-- What the task requires --
Determine how many lines in the material hold the string "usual", then reply with that number only.
··· Collected data ···
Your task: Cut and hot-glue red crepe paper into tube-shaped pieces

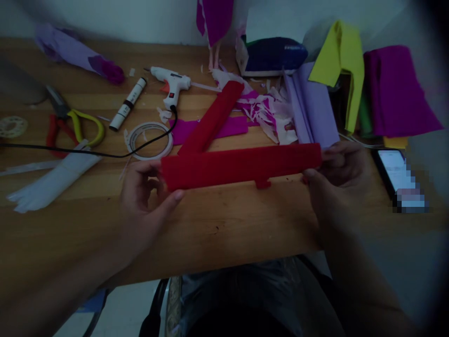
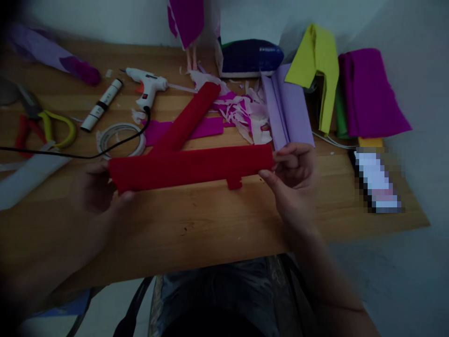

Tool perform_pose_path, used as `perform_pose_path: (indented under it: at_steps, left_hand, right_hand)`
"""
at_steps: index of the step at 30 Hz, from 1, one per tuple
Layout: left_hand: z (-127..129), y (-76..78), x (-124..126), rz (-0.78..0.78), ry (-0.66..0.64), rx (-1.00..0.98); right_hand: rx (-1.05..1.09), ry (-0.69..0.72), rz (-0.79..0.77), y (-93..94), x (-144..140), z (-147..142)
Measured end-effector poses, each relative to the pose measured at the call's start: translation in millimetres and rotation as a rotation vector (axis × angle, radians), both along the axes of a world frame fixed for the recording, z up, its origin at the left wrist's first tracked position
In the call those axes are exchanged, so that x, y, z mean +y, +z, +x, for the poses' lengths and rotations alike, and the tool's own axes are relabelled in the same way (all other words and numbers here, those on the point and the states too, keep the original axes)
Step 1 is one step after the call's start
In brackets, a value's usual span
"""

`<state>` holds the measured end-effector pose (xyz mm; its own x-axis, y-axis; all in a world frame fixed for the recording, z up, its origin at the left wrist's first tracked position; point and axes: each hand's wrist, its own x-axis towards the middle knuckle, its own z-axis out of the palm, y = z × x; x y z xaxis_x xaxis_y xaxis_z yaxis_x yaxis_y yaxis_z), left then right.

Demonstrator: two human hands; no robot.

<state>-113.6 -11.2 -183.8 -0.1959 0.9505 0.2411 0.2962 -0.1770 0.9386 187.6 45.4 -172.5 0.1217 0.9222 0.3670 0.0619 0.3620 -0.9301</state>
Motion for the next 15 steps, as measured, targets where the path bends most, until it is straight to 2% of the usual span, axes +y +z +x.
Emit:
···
-- Task result --
2